Start of Data to process
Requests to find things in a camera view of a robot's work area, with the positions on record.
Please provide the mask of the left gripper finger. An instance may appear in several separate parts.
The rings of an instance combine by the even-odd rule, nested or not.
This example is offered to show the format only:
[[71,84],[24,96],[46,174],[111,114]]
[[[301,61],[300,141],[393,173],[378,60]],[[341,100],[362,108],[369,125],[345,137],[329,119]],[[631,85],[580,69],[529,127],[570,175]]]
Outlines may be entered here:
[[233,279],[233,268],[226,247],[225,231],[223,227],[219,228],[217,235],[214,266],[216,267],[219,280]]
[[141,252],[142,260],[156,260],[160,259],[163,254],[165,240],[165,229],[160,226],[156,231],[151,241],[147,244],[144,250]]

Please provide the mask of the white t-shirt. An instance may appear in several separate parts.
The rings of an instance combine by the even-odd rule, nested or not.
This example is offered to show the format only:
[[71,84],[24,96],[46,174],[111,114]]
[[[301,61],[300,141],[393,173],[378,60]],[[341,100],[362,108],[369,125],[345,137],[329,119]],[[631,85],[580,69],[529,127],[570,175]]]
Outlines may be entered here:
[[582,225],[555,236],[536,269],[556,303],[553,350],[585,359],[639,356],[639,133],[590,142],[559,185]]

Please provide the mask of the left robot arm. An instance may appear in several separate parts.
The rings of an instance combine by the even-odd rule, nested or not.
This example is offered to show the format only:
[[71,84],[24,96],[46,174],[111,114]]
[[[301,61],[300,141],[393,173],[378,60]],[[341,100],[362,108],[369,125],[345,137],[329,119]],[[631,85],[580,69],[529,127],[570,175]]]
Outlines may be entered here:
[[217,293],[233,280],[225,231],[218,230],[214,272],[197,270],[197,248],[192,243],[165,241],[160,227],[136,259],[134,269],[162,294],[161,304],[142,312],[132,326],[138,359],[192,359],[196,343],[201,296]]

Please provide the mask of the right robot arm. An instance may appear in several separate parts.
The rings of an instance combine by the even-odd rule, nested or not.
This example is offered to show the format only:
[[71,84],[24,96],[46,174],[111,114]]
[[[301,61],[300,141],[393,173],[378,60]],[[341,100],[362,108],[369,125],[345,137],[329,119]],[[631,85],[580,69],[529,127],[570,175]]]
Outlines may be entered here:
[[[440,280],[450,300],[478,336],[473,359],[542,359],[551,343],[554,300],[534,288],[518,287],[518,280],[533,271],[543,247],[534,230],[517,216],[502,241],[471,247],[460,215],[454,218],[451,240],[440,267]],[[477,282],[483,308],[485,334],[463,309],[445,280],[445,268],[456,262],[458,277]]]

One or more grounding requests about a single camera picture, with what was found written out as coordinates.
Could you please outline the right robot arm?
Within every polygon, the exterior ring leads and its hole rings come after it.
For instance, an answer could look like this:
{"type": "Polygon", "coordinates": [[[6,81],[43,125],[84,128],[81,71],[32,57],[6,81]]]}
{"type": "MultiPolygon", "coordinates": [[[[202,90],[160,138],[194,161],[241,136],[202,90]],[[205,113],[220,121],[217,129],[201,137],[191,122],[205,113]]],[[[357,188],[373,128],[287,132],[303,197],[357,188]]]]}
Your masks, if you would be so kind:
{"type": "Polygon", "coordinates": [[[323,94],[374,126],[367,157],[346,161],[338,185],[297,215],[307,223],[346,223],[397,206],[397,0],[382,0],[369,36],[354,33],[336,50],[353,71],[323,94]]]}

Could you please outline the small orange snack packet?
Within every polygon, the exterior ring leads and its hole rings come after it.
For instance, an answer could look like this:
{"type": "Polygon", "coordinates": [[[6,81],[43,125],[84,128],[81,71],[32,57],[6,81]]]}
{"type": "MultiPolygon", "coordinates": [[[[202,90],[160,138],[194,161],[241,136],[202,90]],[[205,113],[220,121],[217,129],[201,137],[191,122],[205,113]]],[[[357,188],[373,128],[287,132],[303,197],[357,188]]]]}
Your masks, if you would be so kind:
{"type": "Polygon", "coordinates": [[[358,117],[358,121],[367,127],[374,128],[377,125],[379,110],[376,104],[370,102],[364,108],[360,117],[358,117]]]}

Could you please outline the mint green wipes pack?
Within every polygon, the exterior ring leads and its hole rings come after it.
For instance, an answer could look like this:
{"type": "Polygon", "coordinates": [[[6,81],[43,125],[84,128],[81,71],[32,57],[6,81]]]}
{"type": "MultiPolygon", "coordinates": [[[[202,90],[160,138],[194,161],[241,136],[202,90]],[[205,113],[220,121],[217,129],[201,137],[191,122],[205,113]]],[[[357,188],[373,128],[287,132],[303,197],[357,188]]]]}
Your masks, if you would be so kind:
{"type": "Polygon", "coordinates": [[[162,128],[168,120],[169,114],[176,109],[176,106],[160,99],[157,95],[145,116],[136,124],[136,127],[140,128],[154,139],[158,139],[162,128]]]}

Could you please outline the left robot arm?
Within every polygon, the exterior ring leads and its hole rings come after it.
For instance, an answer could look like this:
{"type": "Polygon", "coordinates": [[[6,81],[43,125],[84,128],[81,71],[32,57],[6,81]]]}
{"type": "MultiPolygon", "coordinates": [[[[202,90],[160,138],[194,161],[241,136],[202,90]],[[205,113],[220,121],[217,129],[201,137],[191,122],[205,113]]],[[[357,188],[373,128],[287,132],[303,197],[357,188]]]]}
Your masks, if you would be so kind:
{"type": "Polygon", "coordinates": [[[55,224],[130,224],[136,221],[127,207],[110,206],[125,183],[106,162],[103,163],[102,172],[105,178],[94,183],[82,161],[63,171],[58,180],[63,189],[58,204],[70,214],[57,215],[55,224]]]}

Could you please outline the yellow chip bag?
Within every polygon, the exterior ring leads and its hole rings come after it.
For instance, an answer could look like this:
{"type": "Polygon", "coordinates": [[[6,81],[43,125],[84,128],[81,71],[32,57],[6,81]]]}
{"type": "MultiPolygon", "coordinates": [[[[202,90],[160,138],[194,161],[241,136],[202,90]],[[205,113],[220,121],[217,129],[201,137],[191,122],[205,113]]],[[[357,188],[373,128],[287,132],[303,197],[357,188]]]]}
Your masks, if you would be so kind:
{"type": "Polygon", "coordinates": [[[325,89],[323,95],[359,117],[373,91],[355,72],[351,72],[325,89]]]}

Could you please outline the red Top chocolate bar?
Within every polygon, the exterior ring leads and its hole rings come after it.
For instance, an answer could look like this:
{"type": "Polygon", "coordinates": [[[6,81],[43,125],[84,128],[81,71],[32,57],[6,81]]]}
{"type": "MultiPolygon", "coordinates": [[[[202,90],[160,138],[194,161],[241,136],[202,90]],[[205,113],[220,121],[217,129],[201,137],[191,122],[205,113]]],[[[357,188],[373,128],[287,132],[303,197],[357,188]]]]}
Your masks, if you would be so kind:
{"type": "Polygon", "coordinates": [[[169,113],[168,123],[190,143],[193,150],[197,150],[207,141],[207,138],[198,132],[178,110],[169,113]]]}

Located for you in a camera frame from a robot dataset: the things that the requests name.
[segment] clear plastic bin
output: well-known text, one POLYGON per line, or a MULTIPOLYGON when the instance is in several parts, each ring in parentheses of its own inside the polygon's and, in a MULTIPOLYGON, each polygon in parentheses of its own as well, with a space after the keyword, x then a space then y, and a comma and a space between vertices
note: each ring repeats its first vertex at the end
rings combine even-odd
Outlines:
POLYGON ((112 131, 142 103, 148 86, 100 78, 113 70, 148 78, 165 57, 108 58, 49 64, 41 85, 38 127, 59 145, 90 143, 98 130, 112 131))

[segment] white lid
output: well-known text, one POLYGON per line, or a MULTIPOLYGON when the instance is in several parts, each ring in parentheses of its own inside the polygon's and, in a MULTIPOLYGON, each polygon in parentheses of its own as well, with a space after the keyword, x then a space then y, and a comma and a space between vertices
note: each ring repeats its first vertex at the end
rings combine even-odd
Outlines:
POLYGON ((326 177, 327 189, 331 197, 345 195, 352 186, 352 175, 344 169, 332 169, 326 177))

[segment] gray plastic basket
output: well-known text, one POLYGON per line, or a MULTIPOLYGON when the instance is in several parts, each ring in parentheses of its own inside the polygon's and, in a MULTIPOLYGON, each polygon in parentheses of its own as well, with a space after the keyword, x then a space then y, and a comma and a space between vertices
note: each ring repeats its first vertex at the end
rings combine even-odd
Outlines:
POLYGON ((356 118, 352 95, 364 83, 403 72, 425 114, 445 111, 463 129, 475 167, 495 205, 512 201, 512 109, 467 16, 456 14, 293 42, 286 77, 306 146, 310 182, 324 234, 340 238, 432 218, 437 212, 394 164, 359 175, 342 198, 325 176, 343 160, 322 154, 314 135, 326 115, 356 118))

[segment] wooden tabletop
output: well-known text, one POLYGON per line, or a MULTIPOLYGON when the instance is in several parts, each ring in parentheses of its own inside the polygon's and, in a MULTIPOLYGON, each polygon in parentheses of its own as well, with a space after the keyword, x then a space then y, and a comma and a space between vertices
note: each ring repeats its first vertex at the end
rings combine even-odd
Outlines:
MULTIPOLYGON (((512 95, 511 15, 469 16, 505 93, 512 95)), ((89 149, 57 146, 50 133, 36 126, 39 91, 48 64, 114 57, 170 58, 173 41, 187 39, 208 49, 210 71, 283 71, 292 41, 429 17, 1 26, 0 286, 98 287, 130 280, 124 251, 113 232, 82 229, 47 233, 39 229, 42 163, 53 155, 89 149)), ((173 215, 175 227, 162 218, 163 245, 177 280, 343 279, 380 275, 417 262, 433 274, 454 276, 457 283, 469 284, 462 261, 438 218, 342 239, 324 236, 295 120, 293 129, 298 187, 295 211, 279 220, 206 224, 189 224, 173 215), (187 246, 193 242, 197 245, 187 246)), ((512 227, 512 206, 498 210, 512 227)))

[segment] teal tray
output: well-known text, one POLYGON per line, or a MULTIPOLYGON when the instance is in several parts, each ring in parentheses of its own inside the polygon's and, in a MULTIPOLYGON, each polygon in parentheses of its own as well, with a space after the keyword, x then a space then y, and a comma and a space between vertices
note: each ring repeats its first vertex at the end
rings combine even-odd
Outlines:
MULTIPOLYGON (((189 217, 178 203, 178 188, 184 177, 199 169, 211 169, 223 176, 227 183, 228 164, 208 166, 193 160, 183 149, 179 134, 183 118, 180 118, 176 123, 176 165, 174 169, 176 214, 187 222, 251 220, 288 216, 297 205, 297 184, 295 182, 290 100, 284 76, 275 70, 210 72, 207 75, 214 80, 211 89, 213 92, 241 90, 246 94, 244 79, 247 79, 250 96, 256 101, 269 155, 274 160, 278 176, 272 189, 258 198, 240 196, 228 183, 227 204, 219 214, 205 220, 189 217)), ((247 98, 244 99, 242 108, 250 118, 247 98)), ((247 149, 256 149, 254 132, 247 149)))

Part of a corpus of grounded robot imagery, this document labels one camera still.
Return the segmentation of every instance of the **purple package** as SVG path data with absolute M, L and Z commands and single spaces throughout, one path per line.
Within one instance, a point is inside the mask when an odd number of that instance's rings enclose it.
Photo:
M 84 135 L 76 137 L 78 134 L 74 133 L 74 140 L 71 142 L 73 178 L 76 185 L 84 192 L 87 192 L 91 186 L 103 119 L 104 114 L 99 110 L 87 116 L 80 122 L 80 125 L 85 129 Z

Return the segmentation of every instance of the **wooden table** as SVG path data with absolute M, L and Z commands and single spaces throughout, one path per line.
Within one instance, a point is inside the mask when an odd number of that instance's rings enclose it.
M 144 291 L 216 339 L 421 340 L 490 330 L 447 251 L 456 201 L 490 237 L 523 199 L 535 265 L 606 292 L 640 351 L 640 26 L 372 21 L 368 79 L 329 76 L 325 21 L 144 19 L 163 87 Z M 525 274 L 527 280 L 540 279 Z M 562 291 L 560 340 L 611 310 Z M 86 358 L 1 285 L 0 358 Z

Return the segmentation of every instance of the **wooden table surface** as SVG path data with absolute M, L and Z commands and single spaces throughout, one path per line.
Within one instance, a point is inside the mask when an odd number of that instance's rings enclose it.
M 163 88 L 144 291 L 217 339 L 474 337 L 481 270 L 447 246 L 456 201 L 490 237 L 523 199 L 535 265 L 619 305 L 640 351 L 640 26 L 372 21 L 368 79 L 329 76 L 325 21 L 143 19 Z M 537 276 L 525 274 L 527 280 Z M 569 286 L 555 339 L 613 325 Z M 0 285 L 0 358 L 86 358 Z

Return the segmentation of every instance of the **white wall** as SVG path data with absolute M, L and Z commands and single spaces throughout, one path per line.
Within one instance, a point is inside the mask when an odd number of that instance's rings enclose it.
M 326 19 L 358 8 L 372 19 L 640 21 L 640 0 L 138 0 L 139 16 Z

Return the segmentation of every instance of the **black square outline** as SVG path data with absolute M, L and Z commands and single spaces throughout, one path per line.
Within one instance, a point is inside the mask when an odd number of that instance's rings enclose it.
End of Data to process
Where the string "throughout" occurs in the data, return the whole line.

Return the segmentation of every instance of the **purple package** as SVG path data with absolute M, L and Z commands and single spaces throughout, one path per line.
Return the segmentation of every instance of the **wooden table** as SVG path data with absolute M, L and Z commands and single spaces throughout, one path per line.
Return the segmentation of every instance of the **wooden table surface** as SVG path data with absolute M, L and Z commands and single spaces throughout, one path per line.
Return the segmentation of every instance of the **white wall** as SVG path data with absolute M, L and Z commands and single spaces throughout, one path per line.
Return the segmentation of every instance of the **black square outline** as SVG path data with absolute M, L and Z commands and single spaces throughout, one path per line.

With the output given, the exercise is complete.